[[ Source material open ]]
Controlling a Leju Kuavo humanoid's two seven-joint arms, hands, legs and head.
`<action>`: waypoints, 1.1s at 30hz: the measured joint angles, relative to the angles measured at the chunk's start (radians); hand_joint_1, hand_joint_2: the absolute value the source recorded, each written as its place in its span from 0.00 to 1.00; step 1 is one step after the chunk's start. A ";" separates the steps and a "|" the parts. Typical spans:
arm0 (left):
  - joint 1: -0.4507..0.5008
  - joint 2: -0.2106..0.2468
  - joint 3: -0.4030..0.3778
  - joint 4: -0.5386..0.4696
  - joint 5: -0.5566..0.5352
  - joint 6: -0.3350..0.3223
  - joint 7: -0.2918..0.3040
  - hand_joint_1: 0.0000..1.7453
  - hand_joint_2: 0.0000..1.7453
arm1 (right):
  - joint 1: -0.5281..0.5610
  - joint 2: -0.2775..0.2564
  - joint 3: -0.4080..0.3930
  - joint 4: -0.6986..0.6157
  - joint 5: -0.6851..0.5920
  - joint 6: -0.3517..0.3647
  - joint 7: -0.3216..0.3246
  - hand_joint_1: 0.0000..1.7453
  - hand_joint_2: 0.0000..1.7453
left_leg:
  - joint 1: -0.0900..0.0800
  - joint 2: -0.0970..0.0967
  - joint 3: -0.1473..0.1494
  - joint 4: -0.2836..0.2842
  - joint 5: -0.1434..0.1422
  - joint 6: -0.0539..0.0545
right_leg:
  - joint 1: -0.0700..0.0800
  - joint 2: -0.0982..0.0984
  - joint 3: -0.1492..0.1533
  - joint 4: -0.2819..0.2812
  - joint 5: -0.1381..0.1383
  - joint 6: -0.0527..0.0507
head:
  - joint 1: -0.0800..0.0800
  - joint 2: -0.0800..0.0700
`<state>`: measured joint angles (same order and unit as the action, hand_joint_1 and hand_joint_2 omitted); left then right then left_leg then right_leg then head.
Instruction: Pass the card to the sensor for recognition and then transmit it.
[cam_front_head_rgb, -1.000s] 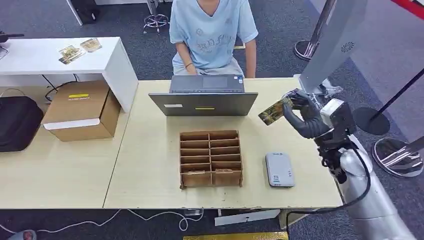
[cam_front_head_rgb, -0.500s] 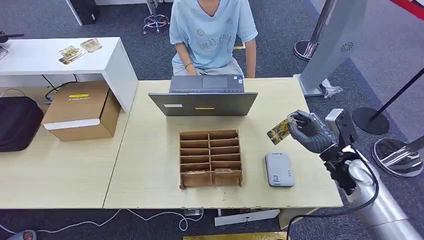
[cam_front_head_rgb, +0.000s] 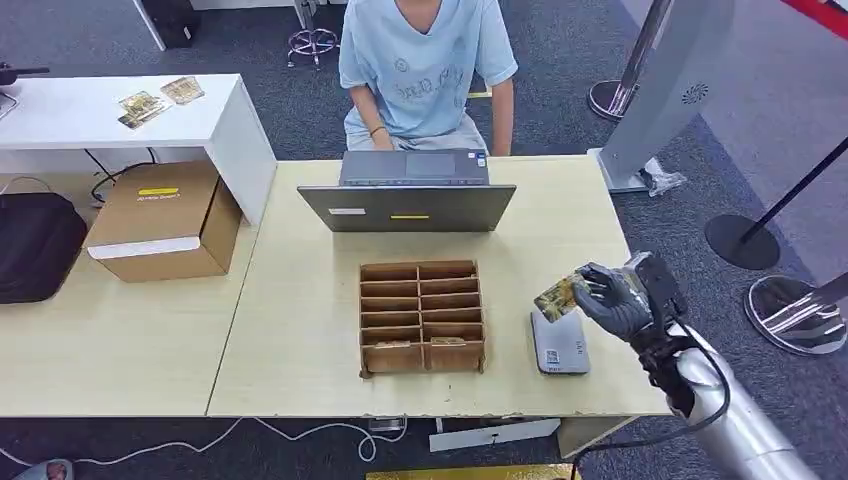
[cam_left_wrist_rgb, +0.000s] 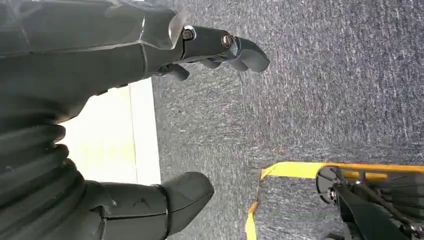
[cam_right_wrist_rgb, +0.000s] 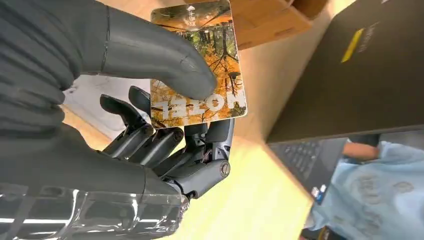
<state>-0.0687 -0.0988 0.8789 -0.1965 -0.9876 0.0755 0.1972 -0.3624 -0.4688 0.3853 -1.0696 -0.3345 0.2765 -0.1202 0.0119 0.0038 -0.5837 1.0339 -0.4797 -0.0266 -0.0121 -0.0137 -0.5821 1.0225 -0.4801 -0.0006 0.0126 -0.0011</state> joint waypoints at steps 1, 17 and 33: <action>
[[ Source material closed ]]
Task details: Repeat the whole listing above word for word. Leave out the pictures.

Written reply:
Controlling a Leju Kuavo humanoid's two seven-joint arms, hands, legs and head.
`<action>`: waypoints, 1.1s at 30hz: the measured joint angles, relative to the angles measured at the chunk's start (radians); hand_joint_1, hand_joint_2: the absolute value the source recorded, each written as its place in its span from 0.00 to 1.00; step 1 is one step after the chunk's start. A ";" separates the steps and a "|" the parts. Typical spans:
arm0 (left):
  - joint 1: -0.4507..0.5008
  - joint 2: -0.2106..0.2468
  - joint 3: -0.4030..0.3778
  - joint 4: -0.5386..0.4696
  - joint 5: -0.5566..0.5352
  - joint 6: -0.3350..0.3223
  - joint 7: -0.2918..0.3040
  - hand_joint_1: 0.0000..1.7453
  - hand_joint_2: 0.0000..1.7453
arm1 (right):
  - joint 1: -0.5281..0.5610
  - joint 2: -0.2775..0.2564
  - joint 3: -0.4080..0.3930
  - joint 4: -0.6986..0.6157
  - joint 5: -0.6851..0.5920
  - joint 6: -0.3517..0.3647
  - joint 7: -0.3216..0.3246
  - hand_joint_1: 0.0000..1.7453
  - hand_joint_2: 0.0000..1.7453
left_leg:
  - joint 1: -0.0900..0.0800
  - joint 2: -0.0970..0.0967
  - joint 3: -0.1473..0.1494
  - joint 4: -0.2836..0.2842
  - joint 5: -0.1434..0.1422
  - joint 6: -0.0539..0.0545
right_leg:
  - joint 1: -0.0700..0.0800
  - joint 2: -0.0982..0.0984
  - joint 3: -0.1492..0.1533
  - joint 4: -0.2819..0.2812
  - joint 5: -0.1381..0.1383
  - joint 6: -0.0527..0.0507
head:
  - joint 1: -0.0800..0.0800
  - joint 2: -0.0800..0.0700
`<state>`: measured joint angles (same order and unit as the action, hand_joint_1 and hand_joint_2 omitted); left then right then left_leg then right_leg then head.
Instruction: Pass the card to the sensor for recognition and then transmit it.
[cam_front_head_rgb, -1.000s] 
[cam_front_head_rgb, -0.500s] 
[cam_front_head_rgb, +0.000s] 
[cam_left_wrist_rgb, +0.000s] 
[cam_right_wrist_rgb, +0.000s] 
<state>-0.0687 -0.0988 0.8789 -0.1965 -0.9876 0.0755 0.1972 -0.3624 -0.4688 0.3853 -1.0696 -0.3345 0.2765 -0.1202 0.0119 0.0038 -0.5837 1.0339 -0.4797 -0.0266 -0.0121 -0.0137 -0.5821 1.0225 -0.4801 -0.0006 0.0126 -0.0011</state> joint waypoints at steps 1, 17 and 33: <action>

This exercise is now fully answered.